Exercise objective: From the first line of the data down to and including the line with "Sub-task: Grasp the", copy everything exactly, leaving out pictures.
▬▬▬▬▬▬
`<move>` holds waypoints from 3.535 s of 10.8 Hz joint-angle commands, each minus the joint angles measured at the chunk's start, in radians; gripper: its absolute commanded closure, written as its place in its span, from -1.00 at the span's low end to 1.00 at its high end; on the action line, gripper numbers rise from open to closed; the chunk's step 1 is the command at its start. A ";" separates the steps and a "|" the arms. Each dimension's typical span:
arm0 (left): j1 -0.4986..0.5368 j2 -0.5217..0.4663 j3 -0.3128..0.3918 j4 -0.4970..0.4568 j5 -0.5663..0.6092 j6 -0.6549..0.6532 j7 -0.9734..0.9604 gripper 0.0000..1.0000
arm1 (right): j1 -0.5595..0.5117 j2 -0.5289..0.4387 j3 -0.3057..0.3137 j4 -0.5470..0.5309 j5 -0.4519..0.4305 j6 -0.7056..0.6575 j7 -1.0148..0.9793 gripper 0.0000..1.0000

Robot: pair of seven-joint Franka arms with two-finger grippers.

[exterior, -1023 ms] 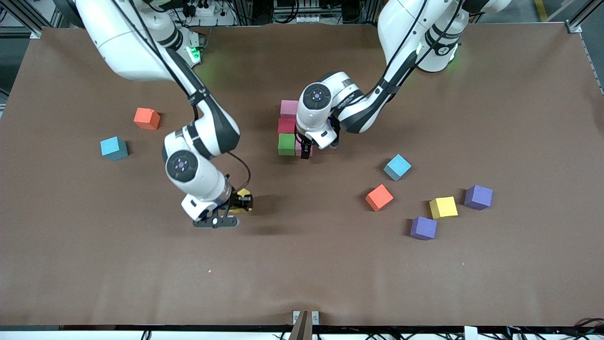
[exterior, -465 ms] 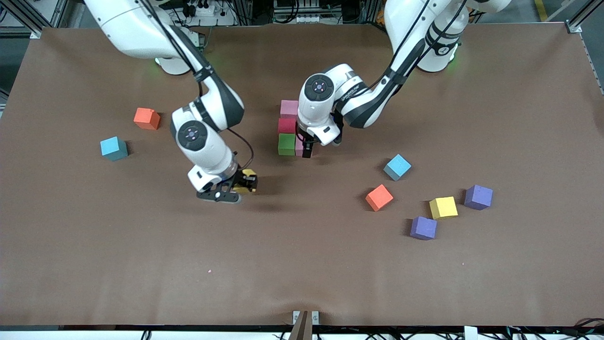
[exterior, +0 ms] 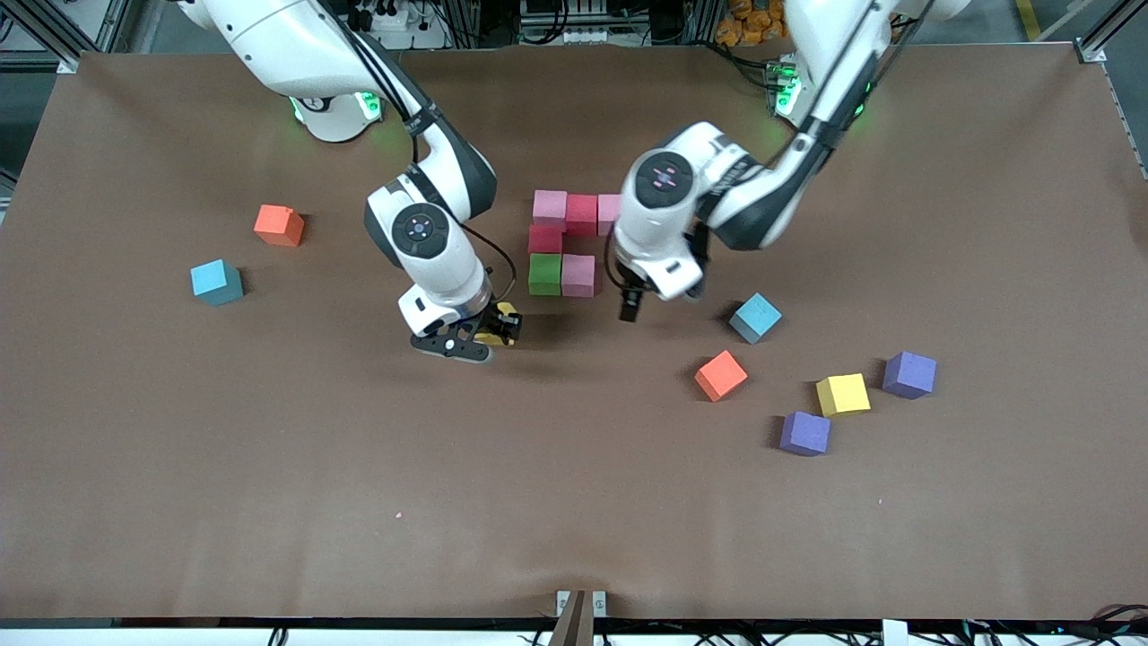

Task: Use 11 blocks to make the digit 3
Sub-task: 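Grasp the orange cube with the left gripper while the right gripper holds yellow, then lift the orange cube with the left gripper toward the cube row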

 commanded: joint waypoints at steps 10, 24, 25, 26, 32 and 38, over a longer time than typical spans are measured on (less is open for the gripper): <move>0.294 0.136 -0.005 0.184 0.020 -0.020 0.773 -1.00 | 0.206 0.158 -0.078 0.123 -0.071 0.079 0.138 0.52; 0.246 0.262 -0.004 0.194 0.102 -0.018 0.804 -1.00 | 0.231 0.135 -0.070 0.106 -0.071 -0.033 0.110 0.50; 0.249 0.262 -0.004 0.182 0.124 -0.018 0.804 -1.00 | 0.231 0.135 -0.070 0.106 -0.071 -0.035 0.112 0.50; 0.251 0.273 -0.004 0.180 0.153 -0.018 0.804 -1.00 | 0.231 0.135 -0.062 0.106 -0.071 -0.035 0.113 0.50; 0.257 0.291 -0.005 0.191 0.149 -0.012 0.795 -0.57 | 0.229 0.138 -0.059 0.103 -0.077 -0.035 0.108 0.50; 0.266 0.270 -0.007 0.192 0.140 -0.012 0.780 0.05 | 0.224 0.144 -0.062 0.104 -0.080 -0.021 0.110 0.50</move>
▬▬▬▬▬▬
Expected output:
`<move>` holds waypoints from 3.535 s of 10.8 Hz joint-angle commands, each minus the joint angles measured at the chunk's start, in radians; gripper: its absolute commanded closure, written as its place in its span, from -1.00 at the span's low end to 1.00 at its high end; on the action line, gripper numbers rise from open to closed; the chunk's step 1 is the command at its start. A ";" separates the steps and a "|" the arms. Each dimension's typical span:
arm0 (left): j1 -0.4986..0.5368 j2 -0.5217..0.4663 j3 -0.3128..0.3918 j4 -0.4970..0.4568 j5 -0.5663..0.6092 j6 -0.6549..0.6532 j7 -0.9734..0.9604 gripper 0.0000..1.0000
arm1 (right): j1 -0.5595..0.5117 j2 -0.5289..0.4387 j3 -0.3057..0.3137 j4 -0.5470..0.5309 j5 -0.4519..0.4305 j6 -0.7056..0.6575 j7 -1.0148..0.9793 gripper 0.0000..1.0000

Robot: pair of seven-joint Franka arms with two-finger grippers.

[exterior, -1023 ms] 
[exterior, -465 ms] 
[exterior, +0 ms] 

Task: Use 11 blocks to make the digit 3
Sub-task: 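Grasp the orange cube with the left gripper while the right gripper holds yellow, then lift the orange cube with the left gripper toward the cube row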

The response to the exercise is now complete.